The technique of the pose is quite simple, but twisting makes it more difficult to maintain balance.

Asana technique

Technique:

  1. Let's get into Tadasana.
  2. Bend your knees a little and intertwine your legs. First the left one ends up on top of the right one.
  3. We hook our left toes onto our right calf.
  4. Leave the supporting leg bent.
  5. When we manage to catch balance, we also intertwine our hands: we bend the right one at the elbow at a right angle, we intertwine it with the left one and join our palms.
  6. We try to stretch out in this position, pushing our elbows slightly upward, as far as the mobility of the shoulder joints allows. The lower abdomen is tightened.
  7. We stay in this position for 5–10 breathing cycles and slowly unravel first our arms, then our legs.
  8. You can compensate by bending backwards.
  9. We return to Tadasana, breathe 2-3 cycles and repeat on the other side.

Video: Eagle Pose

https://youtu.be/mCVvcyUYSmo

Three difficulty levels of Navasana

Navasana I - Hatha Yoga
Navasana

Navasana is otherwise known as boat pose . To perform it, you need to sit with a straight back and grab your hamstrings with your hands. After this, while maintaining balance, you need to lift your feet off the floor and move your legs up so that your shins are parallel to the floor. Your arms should also be straightened next to your legs, stretching forward behind them. When it becomes easy to maintain this position, you need to lightly rest your hands on the floor and straighten your legs. It is important to ensure that the lower abdomen does not move away from the hips and that the back remains straight.

Navasana II - Hatha Yoga
Navasana III

The third level of difficulty in Navasana involves straightening your arms until they are parallel to the floor . Balance should be maintained while performing the pose. Moreover, the support should be on the sit bones, and not the tailbone. Beginners may not raise their legs too high, but those whose body allows for a more difficult version should press their hips as much as possible into their lower abdomen, leaving their back perpendicular to the floor. After performing Navasana, you should relax your body in Sukhasana.

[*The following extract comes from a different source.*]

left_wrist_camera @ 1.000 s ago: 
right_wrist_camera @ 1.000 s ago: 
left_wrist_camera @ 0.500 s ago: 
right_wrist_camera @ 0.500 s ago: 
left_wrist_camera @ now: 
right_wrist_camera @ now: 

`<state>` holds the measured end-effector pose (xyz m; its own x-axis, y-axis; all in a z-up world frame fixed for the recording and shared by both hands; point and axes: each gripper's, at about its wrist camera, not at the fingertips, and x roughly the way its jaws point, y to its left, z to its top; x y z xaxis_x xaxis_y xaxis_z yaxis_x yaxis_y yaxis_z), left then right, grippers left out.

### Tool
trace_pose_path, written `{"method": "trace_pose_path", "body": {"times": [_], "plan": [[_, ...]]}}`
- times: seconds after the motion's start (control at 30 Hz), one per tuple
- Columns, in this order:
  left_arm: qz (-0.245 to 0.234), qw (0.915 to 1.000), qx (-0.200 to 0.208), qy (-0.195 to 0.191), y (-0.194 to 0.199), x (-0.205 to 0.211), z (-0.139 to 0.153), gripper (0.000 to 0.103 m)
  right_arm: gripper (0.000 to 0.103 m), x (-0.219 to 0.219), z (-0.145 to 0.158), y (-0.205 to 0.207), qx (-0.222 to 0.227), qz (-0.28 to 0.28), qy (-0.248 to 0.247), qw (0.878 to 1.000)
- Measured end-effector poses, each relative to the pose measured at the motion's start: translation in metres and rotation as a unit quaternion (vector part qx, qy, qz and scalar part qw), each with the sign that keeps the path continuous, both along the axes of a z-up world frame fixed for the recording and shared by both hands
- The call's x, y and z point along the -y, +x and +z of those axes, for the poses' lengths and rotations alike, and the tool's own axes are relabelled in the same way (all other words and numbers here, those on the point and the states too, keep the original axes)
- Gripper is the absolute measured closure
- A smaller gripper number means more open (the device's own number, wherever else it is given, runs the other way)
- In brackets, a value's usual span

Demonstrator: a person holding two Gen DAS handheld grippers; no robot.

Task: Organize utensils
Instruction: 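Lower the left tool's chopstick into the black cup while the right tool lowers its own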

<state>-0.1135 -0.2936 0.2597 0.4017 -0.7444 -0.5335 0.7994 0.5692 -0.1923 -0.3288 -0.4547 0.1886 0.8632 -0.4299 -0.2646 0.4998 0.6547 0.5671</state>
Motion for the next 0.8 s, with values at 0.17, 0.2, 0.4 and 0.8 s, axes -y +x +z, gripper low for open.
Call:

Crescent Moon Pose (Ardha Chandrasana)

Sometimes it is also called the crescent pose (ardha - half, chandra - moon). It not only improves balance, but also strengthens the muscles of the legs and core very well, and gives a strength effect, so it can be a little more difficult to practice than the previous two poses.

It is extremely important not only to stand on one leg, but also to maintain the correct position of the arms and legs

There are some variations of this asana such as Parivritta Ardhachandrasana (twisted crescent pose).

With regular practice you can note:

  • improving the condition of the nerve connections of the lower spine;
  • strengthening the muscles of the legs, knees, joints;
  • significant improvement in coordination and concentration;
  • normalization of the gastrointestinal tract;
  • improved blood circulation in the legs.

However, for certain disorders, it is better not to practice this pose. Namely:

  • headache;
  • varicose veins;
  • high blood pressure;
  • diarrhea.

The first steps to correctly performing the asana with examples in the photo (using a wall, pouf):

For a beginner, this pose can cause some difficulties, so you can set it up near the wall as shown in the photo, this will make the practice much easier.

Start building up the asana near the wall, this will allow you to learn how to perform it correctly

If you can’t reach the floor, you can take a block or a stack of books and place your hand on it.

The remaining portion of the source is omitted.